Most of the leading players have suffered injuries in the past two years and Nick added: “Injuries have happened to most of the top guys. It’s a tough sport! You look after your body as best you can and be as pro-active as possible. There are not enough hours in the day to worry about it. But you need to have a balance between training and playing. And it’s important to take the decision not to come back too early.


“I am not rushing things but am definitely aiming to be back for the TOC.

“It’s important not to get too down. You can use the time away from tournaments very usefully in terms of strengthening your body and analysing various aspects of your game. You definitely don’t get the time to do that when you are playing tournaments.

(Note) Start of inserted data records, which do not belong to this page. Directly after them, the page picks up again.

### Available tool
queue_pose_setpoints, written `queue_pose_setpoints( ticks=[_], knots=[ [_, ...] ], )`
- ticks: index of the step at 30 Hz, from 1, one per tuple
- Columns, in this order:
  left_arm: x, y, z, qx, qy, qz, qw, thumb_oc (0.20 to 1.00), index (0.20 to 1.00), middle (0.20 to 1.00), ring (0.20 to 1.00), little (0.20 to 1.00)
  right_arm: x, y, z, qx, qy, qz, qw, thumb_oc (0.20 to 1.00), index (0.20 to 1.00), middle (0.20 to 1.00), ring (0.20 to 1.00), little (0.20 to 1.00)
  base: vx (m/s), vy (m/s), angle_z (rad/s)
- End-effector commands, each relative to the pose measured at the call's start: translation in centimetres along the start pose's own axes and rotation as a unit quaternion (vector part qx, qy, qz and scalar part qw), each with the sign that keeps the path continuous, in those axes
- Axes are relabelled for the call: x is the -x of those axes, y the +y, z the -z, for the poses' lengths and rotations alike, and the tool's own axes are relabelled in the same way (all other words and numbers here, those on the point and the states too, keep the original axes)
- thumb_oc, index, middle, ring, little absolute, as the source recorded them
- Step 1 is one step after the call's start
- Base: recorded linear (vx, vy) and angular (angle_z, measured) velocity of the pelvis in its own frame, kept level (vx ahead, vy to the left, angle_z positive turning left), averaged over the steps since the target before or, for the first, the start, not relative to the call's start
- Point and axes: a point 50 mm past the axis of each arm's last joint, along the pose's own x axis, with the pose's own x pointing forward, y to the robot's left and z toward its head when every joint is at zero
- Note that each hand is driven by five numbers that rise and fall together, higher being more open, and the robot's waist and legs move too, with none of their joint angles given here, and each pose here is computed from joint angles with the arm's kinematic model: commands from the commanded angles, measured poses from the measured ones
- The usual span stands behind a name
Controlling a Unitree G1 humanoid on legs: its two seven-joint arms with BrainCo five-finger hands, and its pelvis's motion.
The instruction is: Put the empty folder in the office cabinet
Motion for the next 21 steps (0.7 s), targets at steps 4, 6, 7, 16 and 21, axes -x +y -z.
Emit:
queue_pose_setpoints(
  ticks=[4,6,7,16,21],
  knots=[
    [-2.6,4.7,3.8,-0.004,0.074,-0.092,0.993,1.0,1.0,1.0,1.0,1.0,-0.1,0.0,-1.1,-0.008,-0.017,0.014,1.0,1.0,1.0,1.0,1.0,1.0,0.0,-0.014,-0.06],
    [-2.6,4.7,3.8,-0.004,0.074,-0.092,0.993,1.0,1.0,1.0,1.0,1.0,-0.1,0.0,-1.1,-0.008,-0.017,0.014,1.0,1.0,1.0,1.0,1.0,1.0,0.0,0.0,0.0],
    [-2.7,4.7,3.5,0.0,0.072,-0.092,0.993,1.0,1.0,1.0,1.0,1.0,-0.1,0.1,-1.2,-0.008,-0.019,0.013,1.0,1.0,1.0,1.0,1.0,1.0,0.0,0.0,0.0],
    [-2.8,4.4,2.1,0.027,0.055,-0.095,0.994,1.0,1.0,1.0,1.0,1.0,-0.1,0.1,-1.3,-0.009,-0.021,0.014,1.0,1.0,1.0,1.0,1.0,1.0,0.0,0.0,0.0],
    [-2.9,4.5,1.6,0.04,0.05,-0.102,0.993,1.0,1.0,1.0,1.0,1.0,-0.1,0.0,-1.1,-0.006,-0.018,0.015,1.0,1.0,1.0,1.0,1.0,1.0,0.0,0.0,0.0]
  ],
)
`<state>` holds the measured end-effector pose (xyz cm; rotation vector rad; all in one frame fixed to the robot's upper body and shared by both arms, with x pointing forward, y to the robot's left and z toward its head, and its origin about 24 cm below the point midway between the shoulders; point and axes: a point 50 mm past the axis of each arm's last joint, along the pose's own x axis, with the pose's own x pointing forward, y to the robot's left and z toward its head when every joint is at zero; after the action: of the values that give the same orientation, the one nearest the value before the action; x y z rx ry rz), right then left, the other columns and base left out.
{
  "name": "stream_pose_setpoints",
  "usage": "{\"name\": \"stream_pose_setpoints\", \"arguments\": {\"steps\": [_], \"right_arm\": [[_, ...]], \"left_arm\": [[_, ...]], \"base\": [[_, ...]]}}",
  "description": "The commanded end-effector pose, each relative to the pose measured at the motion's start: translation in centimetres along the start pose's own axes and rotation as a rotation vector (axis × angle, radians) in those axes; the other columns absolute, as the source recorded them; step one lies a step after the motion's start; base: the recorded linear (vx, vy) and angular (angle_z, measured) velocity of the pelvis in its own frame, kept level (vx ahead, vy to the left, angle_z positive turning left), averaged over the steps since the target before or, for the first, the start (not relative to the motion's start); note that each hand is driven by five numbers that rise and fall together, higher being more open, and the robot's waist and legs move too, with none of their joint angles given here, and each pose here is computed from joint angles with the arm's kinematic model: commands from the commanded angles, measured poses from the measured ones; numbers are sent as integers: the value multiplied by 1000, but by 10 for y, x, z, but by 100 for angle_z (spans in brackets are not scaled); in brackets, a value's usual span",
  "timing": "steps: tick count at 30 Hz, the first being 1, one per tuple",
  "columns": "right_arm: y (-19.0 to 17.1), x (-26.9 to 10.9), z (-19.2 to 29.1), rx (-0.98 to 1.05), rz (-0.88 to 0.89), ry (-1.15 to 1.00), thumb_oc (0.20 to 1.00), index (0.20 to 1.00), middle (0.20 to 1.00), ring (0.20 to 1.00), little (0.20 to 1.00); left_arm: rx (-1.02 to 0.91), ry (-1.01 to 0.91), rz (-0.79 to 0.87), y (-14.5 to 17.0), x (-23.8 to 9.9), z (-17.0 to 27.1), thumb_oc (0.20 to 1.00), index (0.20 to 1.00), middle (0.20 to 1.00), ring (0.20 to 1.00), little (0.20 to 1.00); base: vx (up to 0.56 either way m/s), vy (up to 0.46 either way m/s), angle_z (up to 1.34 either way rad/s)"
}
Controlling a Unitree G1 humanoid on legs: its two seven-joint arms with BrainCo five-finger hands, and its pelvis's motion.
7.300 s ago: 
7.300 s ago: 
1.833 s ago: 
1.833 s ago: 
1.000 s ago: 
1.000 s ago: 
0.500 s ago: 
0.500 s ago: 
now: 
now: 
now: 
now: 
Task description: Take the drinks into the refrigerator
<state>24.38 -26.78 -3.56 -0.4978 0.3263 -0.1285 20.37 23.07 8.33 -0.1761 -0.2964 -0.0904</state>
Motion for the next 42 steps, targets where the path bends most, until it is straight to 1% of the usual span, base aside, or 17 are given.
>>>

“The one thing I learnt from my last injury, when I took a long time to get my shoulder right, w

as that you can turn these things to your advantage. You are always trying to improve and it’s important not to worry about rankings.


“I never feel I’m looking over my shoulder at the other players. I just want to improve my game. You chip away during tournaments and you work on the psychology as well.

“You are always looking to improve on a few areas of your game. I have got my way of playing and always will, but you always like to add a new shot here or there.

“As for the TOC, my trainer will be coming over for the first time and he’s very excited about it.    


“If Carlsberg did a squash tournament, that would be it!”

In February and March, Matthew will be attempting a hat-trick of championship victories at both the North American Open in Richmond and the Canary Wharf Classic in London.


He said: “At the moment I am looking two or three days ahead with my training but as defending champion in those two tournaments I am very proud and they are both special events for me.


“With my injury I am just going from day to day and not looking too far ahead. When you get to the point of planning a return to playing you can start looking at the calendar and thinking about playing. When you are coming back you will take any win you can get.”